Material provided »

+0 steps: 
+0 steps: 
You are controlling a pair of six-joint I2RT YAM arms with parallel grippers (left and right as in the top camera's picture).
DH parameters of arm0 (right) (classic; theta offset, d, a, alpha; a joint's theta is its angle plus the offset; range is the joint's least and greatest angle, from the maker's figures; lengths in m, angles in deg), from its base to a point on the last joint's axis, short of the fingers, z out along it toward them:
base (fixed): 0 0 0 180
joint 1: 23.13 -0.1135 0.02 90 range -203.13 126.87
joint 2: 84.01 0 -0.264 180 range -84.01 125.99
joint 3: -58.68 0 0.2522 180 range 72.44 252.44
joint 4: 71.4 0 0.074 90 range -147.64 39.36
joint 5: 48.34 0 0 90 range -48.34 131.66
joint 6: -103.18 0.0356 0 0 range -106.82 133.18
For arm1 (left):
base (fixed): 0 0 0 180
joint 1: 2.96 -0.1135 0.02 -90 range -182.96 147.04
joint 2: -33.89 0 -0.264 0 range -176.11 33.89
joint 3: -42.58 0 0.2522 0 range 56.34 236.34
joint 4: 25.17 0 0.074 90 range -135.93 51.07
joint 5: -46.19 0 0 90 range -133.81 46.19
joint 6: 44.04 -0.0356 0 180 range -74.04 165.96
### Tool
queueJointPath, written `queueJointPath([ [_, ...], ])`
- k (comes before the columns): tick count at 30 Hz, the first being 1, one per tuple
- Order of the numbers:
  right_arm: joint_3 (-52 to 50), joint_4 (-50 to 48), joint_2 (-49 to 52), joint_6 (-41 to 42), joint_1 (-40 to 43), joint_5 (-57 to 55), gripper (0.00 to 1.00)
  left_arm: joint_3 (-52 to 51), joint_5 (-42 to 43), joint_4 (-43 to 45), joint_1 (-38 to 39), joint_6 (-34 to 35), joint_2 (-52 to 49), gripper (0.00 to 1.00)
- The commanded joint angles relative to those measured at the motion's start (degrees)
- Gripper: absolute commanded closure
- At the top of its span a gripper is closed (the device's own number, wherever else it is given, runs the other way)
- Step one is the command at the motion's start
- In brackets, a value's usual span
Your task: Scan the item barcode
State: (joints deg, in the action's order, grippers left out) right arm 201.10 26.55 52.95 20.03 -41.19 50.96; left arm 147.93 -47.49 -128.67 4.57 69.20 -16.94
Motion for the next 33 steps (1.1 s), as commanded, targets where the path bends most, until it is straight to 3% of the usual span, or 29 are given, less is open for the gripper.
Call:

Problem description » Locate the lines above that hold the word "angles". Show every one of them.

Response to the task »
DH parameters of arm0 (right) (classic; theta offset, d, a, alpha; a joint's theta is its angle plus the offset; range is the joint's least and greatest angle, from the maker's figures; lengths in m, angles in deg), from its base to a point on the last joint's axis, short of the fingers, z out along it toward them:
- The commanded joint angles relative to those measured at the motion's start (degrees)

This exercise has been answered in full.